Saldi: è possibile chiedere il rimborso del prodotto difettoso?

Argomento: Annunci consumatori

 
COMUNICATO STAMPA
 
Saldi: legittima la sostituzione
del prodotto difettoso
 
 
Roma 9  Da qualche giorno sono iniziati i saldi e con essi le lamentele dei consumatori che riguardano per la maggior parte la sostituzione dei prodotti fallati o difettosi.
Il fatto è che molti negozianti -rileva l’Unione Nazionale Consumatori- continuano a far finta di non sapere che sono responsabili del difetto del prodotto ai sensi degli articoli 128 e seguenti del Codice del consumo (Decreto legislativo n. 206/2005), che sia in saldo o che non lo sia e che sono tenuti ad eliminare il difetto, a sostituire il prodotto o rimborsare il prezzo qualora tali rimedi non siano possibili.

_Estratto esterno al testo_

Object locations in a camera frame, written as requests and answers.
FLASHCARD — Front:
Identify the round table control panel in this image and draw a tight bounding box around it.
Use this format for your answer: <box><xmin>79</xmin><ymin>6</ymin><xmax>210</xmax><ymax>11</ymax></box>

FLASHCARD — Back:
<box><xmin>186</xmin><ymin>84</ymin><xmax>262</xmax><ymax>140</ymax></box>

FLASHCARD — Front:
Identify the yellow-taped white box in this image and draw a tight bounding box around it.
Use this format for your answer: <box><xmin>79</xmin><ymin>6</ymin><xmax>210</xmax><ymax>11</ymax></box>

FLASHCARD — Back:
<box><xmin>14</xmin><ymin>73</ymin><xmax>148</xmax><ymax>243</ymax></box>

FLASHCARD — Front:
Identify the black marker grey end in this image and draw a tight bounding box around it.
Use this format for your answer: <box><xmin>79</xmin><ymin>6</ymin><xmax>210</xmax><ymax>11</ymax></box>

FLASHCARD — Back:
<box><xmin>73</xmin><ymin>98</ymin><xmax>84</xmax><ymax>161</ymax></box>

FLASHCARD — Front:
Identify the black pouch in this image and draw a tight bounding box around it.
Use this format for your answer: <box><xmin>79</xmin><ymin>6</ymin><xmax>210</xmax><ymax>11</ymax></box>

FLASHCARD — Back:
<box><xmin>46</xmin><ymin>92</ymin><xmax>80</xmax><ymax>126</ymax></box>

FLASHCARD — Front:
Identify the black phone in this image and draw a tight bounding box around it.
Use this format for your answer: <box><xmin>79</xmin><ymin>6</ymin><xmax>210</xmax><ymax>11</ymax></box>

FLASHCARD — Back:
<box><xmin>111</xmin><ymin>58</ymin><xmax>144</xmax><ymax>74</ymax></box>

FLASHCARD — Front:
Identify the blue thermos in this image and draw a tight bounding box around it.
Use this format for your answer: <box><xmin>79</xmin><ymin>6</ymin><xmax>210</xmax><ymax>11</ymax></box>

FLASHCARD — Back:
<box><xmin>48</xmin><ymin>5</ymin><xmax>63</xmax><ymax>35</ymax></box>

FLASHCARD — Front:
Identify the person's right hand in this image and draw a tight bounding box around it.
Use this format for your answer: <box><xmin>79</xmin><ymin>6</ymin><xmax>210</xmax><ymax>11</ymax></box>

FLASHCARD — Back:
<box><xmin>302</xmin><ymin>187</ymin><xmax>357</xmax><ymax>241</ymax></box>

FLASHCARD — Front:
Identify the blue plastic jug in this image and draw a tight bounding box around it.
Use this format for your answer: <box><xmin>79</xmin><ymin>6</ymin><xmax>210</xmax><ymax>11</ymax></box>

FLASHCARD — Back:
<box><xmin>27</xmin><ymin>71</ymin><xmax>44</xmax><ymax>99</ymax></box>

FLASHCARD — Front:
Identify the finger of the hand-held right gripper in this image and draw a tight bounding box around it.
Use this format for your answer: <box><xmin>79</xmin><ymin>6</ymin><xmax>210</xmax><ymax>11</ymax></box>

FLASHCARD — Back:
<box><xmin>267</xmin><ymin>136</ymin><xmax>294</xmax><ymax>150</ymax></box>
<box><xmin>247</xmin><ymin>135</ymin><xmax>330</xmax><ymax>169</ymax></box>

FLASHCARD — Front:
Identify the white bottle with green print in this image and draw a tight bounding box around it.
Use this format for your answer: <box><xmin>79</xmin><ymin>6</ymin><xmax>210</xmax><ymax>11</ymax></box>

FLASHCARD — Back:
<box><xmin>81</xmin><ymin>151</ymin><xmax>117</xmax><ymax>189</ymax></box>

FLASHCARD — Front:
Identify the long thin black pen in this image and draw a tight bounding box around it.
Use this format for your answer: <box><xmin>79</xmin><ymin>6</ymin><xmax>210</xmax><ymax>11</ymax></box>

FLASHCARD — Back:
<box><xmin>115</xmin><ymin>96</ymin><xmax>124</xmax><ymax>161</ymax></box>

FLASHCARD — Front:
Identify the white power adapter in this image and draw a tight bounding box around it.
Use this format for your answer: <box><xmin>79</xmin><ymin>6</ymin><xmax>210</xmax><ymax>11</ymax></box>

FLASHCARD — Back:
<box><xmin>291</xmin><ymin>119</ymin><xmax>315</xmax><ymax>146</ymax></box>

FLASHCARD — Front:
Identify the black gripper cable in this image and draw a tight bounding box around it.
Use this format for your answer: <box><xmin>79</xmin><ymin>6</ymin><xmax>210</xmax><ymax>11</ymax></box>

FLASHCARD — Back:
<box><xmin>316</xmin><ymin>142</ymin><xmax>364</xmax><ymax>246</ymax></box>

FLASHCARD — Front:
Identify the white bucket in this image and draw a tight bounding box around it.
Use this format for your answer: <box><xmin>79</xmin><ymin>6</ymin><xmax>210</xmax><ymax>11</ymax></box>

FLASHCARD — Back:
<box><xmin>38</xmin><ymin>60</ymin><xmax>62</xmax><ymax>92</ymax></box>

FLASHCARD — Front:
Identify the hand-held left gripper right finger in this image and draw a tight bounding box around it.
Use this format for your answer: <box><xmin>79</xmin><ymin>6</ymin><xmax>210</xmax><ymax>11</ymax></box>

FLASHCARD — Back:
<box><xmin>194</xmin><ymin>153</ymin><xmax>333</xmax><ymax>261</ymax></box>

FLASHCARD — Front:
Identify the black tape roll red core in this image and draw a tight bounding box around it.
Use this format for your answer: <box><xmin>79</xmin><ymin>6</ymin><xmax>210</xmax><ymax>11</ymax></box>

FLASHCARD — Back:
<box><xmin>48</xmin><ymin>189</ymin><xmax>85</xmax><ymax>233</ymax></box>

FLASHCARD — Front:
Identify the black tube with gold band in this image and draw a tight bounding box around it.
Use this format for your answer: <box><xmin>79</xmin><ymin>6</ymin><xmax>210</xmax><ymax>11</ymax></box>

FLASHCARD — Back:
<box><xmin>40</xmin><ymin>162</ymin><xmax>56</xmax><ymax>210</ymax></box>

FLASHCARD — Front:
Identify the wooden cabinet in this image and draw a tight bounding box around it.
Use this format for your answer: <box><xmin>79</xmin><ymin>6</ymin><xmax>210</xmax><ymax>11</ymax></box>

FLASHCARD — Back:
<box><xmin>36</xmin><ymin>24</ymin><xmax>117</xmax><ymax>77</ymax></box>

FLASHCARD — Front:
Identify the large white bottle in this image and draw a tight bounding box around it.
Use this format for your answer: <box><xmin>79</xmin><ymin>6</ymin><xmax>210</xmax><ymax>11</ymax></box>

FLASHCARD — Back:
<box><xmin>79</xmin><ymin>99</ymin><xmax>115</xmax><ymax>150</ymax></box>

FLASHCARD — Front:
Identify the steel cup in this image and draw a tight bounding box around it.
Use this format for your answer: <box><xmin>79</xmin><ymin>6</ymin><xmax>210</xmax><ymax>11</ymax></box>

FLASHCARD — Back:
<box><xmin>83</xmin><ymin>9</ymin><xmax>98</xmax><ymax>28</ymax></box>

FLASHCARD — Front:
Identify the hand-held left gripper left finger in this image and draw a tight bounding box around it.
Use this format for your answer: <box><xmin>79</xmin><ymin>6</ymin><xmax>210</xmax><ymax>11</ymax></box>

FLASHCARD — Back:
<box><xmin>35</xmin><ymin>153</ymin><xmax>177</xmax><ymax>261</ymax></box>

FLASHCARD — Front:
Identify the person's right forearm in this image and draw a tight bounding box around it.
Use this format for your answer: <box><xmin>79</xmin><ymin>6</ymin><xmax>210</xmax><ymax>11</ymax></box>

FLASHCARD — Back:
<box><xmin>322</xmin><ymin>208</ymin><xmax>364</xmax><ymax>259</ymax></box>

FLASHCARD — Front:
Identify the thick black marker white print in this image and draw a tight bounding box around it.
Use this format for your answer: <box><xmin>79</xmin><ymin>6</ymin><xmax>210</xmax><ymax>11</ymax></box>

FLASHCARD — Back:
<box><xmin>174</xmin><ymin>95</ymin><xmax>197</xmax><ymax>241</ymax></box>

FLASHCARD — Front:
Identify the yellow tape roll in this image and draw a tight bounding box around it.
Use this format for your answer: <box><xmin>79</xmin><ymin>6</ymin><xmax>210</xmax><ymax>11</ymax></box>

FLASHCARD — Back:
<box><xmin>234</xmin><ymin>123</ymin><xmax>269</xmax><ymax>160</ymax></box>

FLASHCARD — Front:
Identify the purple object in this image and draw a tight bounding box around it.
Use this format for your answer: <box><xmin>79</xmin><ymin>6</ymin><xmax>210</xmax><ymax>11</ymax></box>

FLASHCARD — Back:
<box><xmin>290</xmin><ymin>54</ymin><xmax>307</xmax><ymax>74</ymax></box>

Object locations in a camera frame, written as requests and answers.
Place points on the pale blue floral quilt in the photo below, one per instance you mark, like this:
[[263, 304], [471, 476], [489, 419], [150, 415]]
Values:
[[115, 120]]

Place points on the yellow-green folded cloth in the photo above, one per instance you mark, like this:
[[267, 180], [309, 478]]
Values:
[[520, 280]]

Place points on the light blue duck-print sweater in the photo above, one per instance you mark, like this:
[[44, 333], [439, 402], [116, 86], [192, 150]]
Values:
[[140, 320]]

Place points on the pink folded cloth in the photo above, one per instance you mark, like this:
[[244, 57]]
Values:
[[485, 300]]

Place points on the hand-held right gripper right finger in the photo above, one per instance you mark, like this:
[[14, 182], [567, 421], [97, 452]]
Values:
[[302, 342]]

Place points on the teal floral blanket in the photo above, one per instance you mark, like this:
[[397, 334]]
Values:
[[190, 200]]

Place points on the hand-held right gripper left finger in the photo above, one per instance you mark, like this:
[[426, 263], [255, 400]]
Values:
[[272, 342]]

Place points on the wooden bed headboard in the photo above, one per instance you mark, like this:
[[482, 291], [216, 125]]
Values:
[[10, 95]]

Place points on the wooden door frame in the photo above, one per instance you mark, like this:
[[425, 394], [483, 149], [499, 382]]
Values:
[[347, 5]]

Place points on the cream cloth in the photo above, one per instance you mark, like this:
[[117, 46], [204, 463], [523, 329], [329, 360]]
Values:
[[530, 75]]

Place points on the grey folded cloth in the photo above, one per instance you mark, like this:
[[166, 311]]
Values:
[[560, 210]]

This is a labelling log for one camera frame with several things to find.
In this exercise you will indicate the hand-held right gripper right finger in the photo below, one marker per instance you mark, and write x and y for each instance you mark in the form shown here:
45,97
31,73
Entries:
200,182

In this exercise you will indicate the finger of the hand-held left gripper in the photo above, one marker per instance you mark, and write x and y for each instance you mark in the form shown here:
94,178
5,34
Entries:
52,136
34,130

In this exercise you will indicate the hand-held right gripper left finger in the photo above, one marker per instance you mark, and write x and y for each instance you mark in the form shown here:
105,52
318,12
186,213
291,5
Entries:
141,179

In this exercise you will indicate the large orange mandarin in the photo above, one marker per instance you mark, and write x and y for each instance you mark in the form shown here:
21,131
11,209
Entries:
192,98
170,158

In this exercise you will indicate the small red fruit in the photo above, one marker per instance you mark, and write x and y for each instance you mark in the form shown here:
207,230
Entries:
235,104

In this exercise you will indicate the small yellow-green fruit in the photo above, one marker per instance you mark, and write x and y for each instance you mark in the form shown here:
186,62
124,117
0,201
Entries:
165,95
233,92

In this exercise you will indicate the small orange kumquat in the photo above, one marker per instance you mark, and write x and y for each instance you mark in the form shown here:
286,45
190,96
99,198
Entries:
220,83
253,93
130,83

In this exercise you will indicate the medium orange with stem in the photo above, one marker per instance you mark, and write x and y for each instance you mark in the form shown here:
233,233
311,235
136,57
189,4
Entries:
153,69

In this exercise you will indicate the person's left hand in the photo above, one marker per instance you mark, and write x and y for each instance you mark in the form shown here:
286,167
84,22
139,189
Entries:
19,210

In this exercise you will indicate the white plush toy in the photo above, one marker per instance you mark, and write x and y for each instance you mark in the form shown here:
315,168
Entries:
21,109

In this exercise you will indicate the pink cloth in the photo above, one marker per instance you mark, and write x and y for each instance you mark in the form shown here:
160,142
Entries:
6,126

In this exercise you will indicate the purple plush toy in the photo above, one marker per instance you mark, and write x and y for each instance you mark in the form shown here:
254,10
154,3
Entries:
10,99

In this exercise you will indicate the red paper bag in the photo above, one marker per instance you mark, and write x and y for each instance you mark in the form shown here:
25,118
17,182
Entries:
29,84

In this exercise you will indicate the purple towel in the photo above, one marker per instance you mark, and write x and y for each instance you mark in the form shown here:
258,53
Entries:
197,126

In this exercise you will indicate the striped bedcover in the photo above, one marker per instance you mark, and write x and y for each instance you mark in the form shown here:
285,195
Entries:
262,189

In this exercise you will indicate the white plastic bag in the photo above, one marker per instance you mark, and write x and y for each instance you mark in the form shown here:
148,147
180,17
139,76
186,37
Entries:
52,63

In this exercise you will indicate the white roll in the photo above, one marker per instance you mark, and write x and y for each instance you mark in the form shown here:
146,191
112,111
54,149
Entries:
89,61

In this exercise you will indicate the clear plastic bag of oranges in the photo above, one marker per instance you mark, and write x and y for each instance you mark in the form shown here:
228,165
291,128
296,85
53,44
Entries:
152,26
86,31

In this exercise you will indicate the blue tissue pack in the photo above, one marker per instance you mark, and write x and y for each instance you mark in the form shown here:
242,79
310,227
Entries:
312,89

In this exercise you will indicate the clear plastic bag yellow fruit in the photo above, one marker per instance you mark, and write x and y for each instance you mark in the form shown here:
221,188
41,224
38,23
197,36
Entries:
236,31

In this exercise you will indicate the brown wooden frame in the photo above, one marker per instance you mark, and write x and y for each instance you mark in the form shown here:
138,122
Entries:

Ed è pertanto illegittimo il rifiuto dei negozianti -prosegue la nota dell’Associazione- alla restituzione del denaro (nel caso in cui riparazione e sostituzione non siano possibili) e non è plausibile la scusa dell’impossibilità di annullare fiscalmente l’operazione di cassa anche nei giorni successivi all’acquisto. A smentire i negozianti è ancora una volta la legge, vale a dire l’articolo 8 del decreto ministeriale 30 marzo 1992 e una successiva circolare del Ministero delle Finanze del 5 giugno 1992. Infatti il registratore di cassa ha, proprio a questo scopo, il tasto per evidenziare sullo scontrino “eventuali rimborsi per restituzione di vendite”.